Exercise aim: Transcribe exactly each line of the entries, from the opening line to the line with "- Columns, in", with both of those lines included.

- Opening Delimiter -

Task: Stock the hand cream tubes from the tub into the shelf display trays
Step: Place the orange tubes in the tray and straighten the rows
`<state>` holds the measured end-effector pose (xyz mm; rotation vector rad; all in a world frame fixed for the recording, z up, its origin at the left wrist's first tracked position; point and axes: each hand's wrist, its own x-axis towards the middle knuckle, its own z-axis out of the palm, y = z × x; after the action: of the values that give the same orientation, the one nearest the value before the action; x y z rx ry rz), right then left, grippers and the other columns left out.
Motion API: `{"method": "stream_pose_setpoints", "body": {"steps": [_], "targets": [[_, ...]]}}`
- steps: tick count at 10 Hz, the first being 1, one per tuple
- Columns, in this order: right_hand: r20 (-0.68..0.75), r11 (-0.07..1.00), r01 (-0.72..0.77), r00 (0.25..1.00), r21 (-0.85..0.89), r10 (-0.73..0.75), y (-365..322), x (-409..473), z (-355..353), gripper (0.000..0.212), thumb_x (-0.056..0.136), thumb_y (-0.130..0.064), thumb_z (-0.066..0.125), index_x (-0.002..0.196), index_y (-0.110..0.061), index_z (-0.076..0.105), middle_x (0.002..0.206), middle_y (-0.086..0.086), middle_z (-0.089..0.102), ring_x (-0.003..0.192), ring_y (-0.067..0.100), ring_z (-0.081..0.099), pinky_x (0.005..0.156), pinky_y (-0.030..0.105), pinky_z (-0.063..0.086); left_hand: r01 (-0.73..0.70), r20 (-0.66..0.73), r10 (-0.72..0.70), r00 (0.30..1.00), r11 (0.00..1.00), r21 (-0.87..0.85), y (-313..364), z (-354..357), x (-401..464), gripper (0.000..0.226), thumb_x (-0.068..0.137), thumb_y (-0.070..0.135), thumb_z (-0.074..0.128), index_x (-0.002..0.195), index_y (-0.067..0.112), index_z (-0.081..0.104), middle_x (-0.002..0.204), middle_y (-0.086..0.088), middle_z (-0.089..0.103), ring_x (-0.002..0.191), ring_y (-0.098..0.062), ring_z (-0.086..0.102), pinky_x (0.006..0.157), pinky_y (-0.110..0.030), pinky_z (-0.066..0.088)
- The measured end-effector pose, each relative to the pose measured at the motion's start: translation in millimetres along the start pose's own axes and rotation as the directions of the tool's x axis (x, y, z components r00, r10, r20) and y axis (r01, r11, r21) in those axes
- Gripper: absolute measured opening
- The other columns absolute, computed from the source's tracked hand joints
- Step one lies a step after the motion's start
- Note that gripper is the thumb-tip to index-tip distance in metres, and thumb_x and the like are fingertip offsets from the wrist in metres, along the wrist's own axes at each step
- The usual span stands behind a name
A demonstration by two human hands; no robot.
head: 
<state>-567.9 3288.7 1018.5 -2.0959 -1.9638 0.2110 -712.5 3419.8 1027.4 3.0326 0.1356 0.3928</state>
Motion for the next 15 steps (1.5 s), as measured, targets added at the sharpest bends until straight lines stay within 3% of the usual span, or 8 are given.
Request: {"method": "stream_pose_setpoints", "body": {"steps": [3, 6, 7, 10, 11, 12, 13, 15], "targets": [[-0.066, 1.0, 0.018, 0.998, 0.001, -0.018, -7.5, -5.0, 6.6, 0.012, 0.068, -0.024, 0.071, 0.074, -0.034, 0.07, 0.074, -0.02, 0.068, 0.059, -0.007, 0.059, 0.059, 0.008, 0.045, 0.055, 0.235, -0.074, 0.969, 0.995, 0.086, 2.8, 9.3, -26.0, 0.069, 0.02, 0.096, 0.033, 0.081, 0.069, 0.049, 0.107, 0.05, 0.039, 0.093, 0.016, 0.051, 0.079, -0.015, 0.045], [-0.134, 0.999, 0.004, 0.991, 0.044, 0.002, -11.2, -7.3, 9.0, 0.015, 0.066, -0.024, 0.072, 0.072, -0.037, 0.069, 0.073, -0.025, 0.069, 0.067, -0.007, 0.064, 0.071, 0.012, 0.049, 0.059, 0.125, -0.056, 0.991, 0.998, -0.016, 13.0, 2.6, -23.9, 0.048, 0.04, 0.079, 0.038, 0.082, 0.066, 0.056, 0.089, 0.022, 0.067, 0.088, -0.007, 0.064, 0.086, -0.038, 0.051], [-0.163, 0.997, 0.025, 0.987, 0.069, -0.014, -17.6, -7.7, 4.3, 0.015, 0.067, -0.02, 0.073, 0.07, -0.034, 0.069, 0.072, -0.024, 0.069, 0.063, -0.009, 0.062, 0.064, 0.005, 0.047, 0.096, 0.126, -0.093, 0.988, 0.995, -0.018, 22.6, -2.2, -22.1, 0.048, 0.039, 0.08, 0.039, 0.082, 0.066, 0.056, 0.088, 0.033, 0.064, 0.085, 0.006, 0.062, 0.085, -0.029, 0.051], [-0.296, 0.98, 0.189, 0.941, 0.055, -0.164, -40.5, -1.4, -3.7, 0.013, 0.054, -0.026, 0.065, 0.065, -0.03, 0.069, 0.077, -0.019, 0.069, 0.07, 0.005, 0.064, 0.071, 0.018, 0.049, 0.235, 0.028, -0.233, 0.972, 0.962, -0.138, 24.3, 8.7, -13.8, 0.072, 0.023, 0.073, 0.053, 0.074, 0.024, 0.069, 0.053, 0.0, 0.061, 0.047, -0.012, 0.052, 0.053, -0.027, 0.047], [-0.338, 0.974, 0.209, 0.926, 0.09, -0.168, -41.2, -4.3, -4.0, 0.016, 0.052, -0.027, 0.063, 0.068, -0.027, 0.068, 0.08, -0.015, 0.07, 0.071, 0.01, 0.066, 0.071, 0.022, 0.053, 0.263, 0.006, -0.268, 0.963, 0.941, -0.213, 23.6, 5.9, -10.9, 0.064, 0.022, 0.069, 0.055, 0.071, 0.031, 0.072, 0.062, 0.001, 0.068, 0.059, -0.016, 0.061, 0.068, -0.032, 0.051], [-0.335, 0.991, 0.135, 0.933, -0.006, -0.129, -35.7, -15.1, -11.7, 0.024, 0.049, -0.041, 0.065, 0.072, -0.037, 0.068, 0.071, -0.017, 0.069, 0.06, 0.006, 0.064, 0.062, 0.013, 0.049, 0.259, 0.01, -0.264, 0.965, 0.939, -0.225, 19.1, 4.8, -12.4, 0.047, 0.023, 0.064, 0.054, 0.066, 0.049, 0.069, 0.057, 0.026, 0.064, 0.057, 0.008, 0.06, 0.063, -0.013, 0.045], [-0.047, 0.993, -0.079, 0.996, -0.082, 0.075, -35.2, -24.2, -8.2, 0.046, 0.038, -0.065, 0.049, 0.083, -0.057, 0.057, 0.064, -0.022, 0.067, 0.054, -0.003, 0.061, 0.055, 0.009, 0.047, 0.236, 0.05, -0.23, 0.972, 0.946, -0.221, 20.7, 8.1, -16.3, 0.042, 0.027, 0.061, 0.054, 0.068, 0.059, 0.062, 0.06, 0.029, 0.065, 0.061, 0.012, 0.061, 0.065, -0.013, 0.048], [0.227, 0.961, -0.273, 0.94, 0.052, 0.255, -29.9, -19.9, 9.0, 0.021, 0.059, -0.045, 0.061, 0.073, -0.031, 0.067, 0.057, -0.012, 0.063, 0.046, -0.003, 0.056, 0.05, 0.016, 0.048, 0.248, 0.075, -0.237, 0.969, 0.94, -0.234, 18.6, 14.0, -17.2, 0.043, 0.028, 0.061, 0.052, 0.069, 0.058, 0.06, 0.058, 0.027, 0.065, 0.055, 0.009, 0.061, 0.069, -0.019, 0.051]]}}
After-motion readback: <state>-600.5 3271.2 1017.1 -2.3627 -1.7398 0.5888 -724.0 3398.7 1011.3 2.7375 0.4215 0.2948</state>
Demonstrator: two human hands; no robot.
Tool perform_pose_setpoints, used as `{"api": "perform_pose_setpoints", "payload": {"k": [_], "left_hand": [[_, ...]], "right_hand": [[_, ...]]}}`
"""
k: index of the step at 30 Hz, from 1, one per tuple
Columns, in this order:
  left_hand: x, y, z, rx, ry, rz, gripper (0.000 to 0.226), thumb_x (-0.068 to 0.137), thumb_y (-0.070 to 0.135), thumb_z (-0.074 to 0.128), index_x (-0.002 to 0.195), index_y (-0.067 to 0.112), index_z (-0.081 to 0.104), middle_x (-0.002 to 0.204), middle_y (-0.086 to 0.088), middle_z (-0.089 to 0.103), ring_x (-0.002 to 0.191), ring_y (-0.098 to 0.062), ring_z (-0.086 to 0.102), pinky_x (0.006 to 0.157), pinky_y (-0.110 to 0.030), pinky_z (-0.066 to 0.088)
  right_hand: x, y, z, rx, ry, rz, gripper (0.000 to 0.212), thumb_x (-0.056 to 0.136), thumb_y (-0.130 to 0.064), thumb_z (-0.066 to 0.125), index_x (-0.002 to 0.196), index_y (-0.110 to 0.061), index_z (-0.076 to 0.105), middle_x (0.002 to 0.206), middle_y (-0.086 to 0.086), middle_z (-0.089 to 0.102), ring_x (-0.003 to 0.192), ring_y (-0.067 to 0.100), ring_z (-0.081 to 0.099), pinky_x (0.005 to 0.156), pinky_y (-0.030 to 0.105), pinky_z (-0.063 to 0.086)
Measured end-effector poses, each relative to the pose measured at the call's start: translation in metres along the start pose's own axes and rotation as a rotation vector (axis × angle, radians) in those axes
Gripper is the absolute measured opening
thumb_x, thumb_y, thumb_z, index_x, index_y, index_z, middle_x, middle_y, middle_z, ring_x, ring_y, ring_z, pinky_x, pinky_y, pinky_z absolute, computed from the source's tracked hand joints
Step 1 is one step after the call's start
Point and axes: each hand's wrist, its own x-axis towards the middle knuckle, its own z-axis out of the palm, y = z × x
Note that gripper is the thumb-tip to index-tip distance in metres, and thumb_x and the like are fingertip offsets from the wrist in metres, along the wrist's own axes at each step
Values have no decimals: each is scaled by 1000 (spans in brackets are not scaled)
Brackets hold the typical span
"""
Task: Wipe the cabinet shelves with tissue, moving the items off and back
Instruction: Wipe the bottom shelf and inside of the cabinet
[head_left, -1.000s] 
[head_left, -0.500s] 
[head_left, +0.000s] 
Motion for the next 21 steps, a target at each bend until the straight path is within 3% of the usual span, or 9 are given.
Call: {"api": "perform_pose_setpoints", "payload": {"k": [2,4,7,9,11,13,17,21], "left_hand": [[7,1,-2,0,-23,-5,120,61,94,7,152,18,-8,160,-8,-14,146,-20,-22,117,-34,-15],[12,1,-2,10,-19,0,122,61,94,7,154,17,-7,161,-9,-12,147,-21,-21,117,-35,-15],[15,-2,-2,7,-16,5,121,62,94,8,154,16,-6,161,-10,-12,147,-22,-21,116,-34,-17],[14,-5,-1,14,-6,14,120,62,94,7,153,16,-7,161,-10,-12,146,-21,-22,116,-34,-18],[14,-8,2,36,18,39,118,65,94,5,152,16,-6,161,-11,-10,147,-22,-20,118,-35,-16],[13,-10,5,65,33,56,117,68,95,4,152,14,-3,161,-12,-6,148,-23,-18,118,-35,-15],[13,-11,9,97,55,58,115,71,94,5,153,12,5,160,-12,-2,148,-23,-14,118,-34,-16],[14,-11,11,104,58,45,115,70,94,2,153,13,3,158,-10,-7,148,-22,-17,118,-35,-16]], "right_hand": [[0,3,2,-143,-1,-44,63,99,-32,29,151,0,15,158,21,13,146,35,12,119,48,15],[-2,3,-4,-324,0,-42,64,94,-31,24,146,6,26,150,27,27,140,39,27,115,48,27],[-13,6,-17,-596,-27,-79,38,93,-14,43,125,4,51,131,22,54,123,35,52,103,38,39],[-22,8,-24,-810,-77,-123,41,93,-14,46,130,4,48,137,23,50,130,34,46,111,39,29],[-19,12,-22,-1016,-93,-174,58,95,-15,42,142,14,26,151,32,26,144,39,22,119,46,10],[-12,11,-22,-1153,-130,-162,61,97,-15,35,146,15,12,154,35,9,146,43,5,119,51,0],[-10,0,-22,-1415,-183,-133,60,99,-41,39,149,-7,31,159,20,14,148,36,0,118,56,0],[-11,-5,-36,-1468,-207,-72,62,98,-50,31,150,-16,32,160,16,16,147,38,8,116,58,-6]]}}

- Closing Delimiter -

Your solution:
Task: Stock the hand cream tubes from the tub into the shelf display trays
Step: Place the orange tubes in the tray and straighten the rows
`<state>` holds the measured end-effector pose (xyz mm; rotation vector rad; all in a world frame fixed for the recording, z up, its origin at the left wrist's first tracked position; point and axes: each hand's wrist, its own x-axis towards the middle knuckle, its own z-axis out of the palm, y = z × x; after the action: of the values that give the same orientation, the one nearest the value before the action; x y z rx ry rz), right then left, grippers and the other columns left out.
Motion API: `{"method": "stream_pose_setpoints", "body": {"steps": [_], "targets": [[_, ...]]}}`
- steps: tick count at 10 Hz, the first being 1, one per tuple
- Columns, in this order: right_hand: r20 (-0.68..0.75), r11 (-0.07..1.00), r01 (-0.72..0.77), r00 (0.25..1.00), r21 (-0.85..0.89), r10 (-0.73..0.75), y (-365..322), x (-409..473), z (-355..353), gripper (0.000..0.212), thumb_x (-0.056..0.136), thumb_y (-0.130..0.064), thumb_z (-0.066..0.125), index_x (-0.002..0.196), index_y (-0.110..0.061), index_z (-0.076..0.105), middle_x (0.002..0.206), middle_y (-0.086..0.086), middle_z (-0.089..0.102), ring_x (-0.003..0.192), ring_y (-0.067..0.100), ring_z (-0.081..0.099), pinky_x (0.005..0.156), pinky_y (-0.030..0.105), pinky_z (-0.063..0.086); left_hand: r01 (-0.73..0.70), r20 (-0.66..0.73), r10 (-0.72..0.70), r00 (0.30..1.00), r11 (0.00..1.00), r21 (-0.87..0.85), y (-313..364), z (-354..357), x (-401..464), gripper (0.000..0.226), thumb_x (-0.068..0.137), thumb_y (-0.070..0.135), thumb_z (-0.074..0.128), index_x (-0.002..0.195), index_y (-0.067..0.112), index_z (-0.081..0.104), middle_x (-0.002..0.204), middle_y (-0.086..0.088), middle_z (-0.089..0.103), ring_x (-0.002..0.191), ring_y (-0.098..0.062), ring_z (-0.086..0.102), pinky_x (0.006..0.157), pinky_y (-0.110..0.030), pinky_z (-0.066..0.088)

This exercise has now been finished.